Mion & Murray Co. v. World Wide Pictures Inc.

Sutton, J.

1. Plaintiff and defendant entered into a contract by which the plaintiff, a motion-picture distributor, agreed, for a specified rental for each film, to furnish the defendant with 21 named films, the defendant agreeing to show each film in its theatre within six weeks after being notified by the plaintiff of the availability thereof. The plaintiff in due time notified the defendant of the availability of four of the films, but the defendant failed to accept them for exhibition in its theatre. The contract provided that should the defendant fail to show all the films within six weeks, after being duly notified of their availability, it would immediately pay to the plaintiff the aggregate of rentals specified for all of the photoplays remaining unplayed. The defendant failed to exhibit the four pictures within the time specified, and the plaintiff brought suit to recover the specified rental price of such films as damages. The contract was not lacking in mutuality, nor was it so vague and indefinite as to be void.

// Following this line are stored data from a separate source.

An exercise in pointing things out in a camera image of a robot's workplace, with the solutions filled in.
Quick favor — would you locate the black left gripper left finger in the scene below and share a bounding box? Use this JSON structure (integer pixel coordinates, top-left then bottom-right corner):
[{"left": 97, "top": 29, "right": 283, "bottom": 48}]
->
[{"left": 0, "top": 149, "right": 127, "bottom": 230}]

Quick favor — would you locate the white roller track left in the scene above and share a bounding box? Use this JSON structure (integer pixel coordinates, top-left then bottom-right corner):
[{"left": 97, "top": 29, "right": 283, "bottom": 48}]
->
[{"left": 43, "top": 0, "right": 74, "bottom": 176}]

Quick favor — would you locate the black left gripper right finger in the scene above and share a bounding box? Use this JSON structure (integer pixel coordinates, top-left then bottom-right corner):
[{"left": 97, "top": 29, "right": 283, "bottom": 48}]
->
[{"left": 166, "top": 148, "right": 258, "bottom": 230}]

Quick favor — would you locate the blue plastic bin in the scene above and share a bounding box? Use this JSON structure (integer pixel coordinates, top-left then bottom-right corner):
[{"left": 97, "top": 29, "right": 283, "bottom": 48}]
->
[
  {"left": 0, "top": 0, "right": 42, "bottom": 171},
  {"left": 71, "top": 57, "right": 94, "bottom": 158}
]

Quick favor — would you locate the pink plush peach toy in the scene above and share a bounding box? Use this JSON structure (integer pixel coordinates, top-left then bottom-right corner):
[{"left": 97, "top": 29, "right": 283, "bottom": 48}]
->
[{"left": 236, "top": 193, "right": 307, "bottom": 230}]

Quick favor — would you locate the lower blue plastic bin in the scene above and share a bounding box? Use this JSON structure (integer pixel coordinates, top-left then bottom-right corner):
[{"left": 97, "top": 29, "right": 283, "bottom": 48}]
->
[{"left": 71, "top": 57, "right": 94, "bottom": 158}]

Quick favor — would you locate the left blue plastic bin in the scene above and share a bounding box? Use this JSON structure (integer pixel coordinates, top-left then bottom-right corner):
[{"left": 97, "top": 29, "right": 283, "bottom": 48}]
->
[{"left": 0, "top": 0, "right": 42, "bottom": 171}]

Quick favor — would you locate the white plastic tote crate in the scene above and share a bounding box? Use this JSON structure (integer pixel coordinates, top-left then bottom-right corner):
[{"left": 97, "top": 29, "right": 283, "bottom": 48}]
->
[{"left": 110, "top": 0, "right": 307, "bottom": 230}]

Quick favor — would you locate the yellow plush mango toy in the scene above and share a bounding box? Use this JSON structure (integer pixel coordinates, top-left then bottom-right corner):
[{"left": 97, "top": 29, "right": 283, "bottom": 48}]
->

2. The petition was not subject to demurrer because it did not allege that the plaintiff was ready, willing, and able to perform the contract sued on, or set up a sufficient excuse for its nonperformance. Plaintiff was *540not seeking to recover for a breach of the entire contract, but for damages for the failure of the defendant to accept and. exhibit four of the films contracted to be used by it, which damages were fixed by the contract as being the amount the plaintiff would receive from the defendant as rental therefor. In these circumstances, it was not a condition precedent that the plaintiff should show that it was ready, willing, and able to deliver to defendant all the photoplays contracted for, the petition alleging that the four films, the rental price of which it was seeking to recover, were available to the defendant, and that it had been duly notified thereof and had failed to accept and exhibit them, paying the specified rental, per the contract.

Decided September 19, 1934. Albert B. Mayer, for plaintiff in error. Alfred J. Bufty, Dillon, Qalhoun & Dillon, Ralph R. Quillian, contra.

3. The contract sued on did not fall within the class of contracts set forth in Cooley v. Moss, 123 Ga. 707 (51 S. E. 624), Oliver Construction Co. v. Reeder, 7 Ga. App. 276 (66 S. E. 955), Martin v. Cox, 13 Ga. App. 236 (79 S. E. 39), All Church Press Inc. v. Harris Advertising Agency, 36 Ga. App. 616 (138 S. E. 85), and Haverty Furniture Co. v. Lyon-Young Printing Co., 37 Ga. App. 263 (139 S. E. 921), in that it was an executory contract under which the plaintiff in this case was not bound, there being no absolute promise upon its part to furnish the films agreed to be exhibited by the defendant for the prices specified, within six weeks after being notified by the plaintiff that the same were available for exhibition. Had the plaintiff failed to furnish such films, or had it furnished them to another theater in said city, the defendant would have had its proper action against the plaintiff.

4. There is no merit in the contention that the damages sought were in the nature of a penalty. Plaintiff was entitled to recover the rental price of the pictures, agreed to be paid by the defendant. Such was the consideration flowing to it from a performance of the contract by the defendant.

5. It follows that the trial judge did not err in overruling the general demurrer to the petition.

Judgment affirmed.

Jenkins, P. J., and Stephens, J., concur.